Practice Problems

1. \(-\dfrac{9}{8}\;+\;{\text{g}}=-\dfrac{3}{8}\) (
   Solution

   x

   Solution: \(\dfrac{3}{4}\)
   Details:
   In this example, we are solving for the variable g. The only operation involved between g and other numbers is addition. We solve this the same way we solve equations with integers. We unravel the equation using the order of operations backward.
   
   Step 1: Do the inverse of any addition or subtraction.
   
   On the left-hand side of the equal sign \(-\dfrac{9}{8}\) is being added to g. We can remove this by adding the inverse to both sides of the equation.
   
   Add \(+\dfrac{9}{8}\) to both sides.
   
   
   The left side of the equation:
   \(-\dfrac{9}{8}+\dfrac{9}{8}=0\) leaving just the variable g.
   
   The right side of the equation:
   
   Since both of these fractions have the same denominator we can add the numerators.
   
   \(-\dfrac{3}{8}+\dfrac{9}{8}=\dfrac{6}{8}\)
   
   
   
   Normally this would be the end of our work since we isolated the solution for variable g, but in this case, we can still simplify our fraction.
   
   6 and 8 both have 2 as a common factor.
   
   \(6=(2)( 3)\)
   
   \(8=(2)(4)\)
   
   We can divide out the 2’s leaving just \(\dfrac{3}{4}\).
   
   \({\text{g}}=\dfrac{6}{8}=\dfrac{\left ( 2 \right )\left ( 3 \right )}{\left ( 2 \right )\left ( 4 \right )}=\dfrac{{\color{Red} \cancel{\left ( 2 \right )} }\left ( 3 \right )}{{\color{Red} \cancel{\left ( 2 \right )}}\left ( 4 \right )}=\dfrac{3}{4}\)
   
   Our final solution: \({\text{g}} = \dfrac{3}{4}\)
   )
2. \({\text{r}}+\dfrac{1}{4}=-1\) (
   Solution

   x

   Solution:
   \(-\dfrac{5}{4}\)
   )
3. \({\text{x}}+\dfrac{5}{9}=\dfrac{1}{3}\) (
   Solution

   x

   Solution: \(-\dfrac{2}{9}\)
   Details:
   In this example, we need to get the variable x all alone.
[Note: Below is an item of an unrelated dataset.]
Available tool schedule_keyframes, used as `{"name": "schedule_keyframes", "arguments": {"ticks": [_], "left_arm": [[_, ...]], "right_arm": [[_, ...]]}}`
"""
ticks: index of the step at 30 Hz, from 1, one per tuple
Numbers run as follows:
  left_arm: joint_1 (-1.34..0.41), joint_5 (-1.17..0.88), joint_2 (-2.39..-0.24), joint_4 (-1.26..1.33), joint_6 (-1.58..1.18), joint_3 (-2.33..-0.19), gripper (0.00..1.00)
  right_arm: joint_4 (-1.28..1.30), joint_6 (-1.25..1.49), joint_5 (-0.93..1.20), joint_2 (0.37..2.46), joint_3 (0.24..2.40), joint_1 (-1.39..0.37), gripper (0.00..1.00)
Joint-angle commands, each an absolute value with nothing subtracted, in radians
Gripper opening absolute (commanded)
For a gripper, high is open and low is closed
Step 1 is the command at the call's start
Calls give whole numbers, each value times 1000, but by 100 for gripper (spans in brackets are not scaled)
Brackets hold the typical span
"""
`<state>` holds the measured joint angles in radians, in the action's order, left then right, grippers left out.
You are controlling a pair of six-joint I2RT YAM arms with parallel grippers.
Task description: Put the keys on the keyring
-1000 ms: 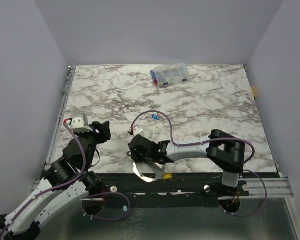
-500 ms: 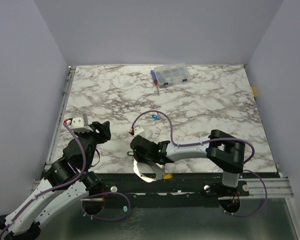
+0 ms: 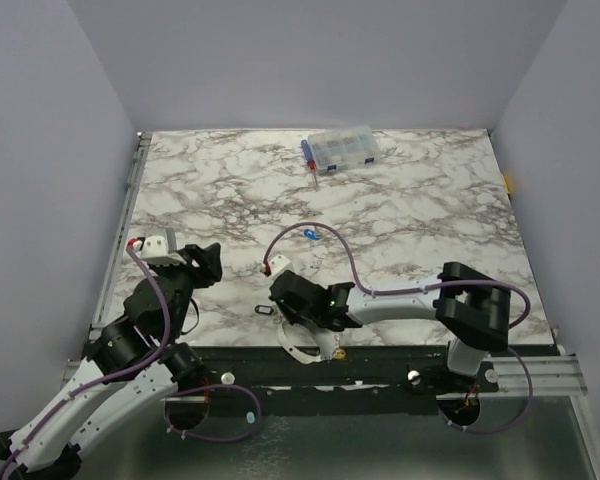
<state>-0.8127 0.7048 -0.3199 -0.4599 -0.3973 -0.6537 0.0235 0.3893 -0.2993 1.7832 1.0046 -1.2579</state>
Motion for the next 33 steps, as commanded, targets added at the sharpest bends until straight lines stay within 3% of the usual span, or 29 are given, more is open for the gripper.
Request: {"name": "schedule_keyframes", "arguments": {"ticks": [1, 12, 19, 26, 33], "left_arm": [[-808, 629, -290, -446, -359, -639, 60], [-808, 205, -215, -293, -251, -595, 59], [-808, -160, -303, -231, -187, -613, 58], [-808, -551, -455, -110, -168, -662, 56], [-808, -732, -574, 35, -176, -694, 55]], "right_arm": [[20, 220, -323, 1653, 945, -1269, 1], [85, 15, -105, 1236, 791, -1269, 1], [221, -45, 84, 954, 806, -1269, 1], [394, -73, 214, 867, 893, -1269, 1], [557, -105, 249, 876, 998, -1269, 1]]}}
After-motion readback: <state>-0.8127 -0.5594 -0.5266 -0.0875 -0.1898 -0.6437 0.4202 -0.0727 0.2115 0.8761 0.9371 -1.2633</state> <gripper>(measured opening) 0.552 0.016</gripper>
To do this we add the inverse of \(\dfrac{5}{9}\) to both sides of the equation.
   
   We add \(-\dfrac{5}{9}\) to both sides.
   
   
   
   The left side of the equation:
   
   Positive \(\dfrac{5}{9}\) plus negative \(\dfrac{5}{9}\) equals 0. This leaves just the variable x by itself.
   
   
   
   The right side of the equation:
   
   In order to add \(\dfrac{1}{3}+-\dfrac{5}{9}\) we need to first get common denominators.
   
   9 is a multiple of 3, so our least common multiple is 9.
   
   Multiply \(\dfrac{1}{3}\) by 1 in the form of \(\dfrac{3}{3}\) to change its denominator to 9.
   
   \({\text{X}}=\left (\dfrac{1}{3} \right ){\color{Cyan} \left (\dfrac{3}{3} \right )}{\color{DarkGreen} + {\color{Red} -}\dfrac{5}{9}}\)
   
   \({\text{X}}=\dfrac{1 \cdot {\color{Cyan} 3}}{3 \cdot {\color{Cyan} 3}}{\color{DarkGreen} + {\color{Red} -}\dfrac{5}{9}}\)
   
   \({\text{X}}={\color{Cyan} \dfrac{3}{9}} {\color{DarkGreen} + {\color{Red} -}\dfrac{5}{9}}\)
   
   Now that our fractions have the same denominator, we can add the numerators.
   
   \(3+-5=-2\)
   
   \({\text{X}}=\dfrac{{\color{Cyan} 3}}{9} + {\color{Red} -}\dfrac{{\color{DarkGreen} 5}}{9}\)
   
   \({\text{X}}=\dfrac{{\color{Cyan} 3+{\color{Red} -}{\color{DarkGreen} 5}}}{9}\)
   
   \({\text{X}}=\dfrac{{\color{Red} -}{\color{Orange} 2}}{9}\)
   
   Our final solution: \({\text{X}} = -\dfrac{2}{9}\)
   )
4. \(-3+{\text{g}}=\dfrac{5}{2}\) (
   Solution

   x

   Solution:
   \(\dfrac{11}{2}\)
   )
5. \(-4={\text{j}}+\dfrac{4}{3}\) (
   Video Solution

   x

   Solution: \(\dfrac{-16}{3}\)
   Details:
   

   
   (Video Source | Transcript)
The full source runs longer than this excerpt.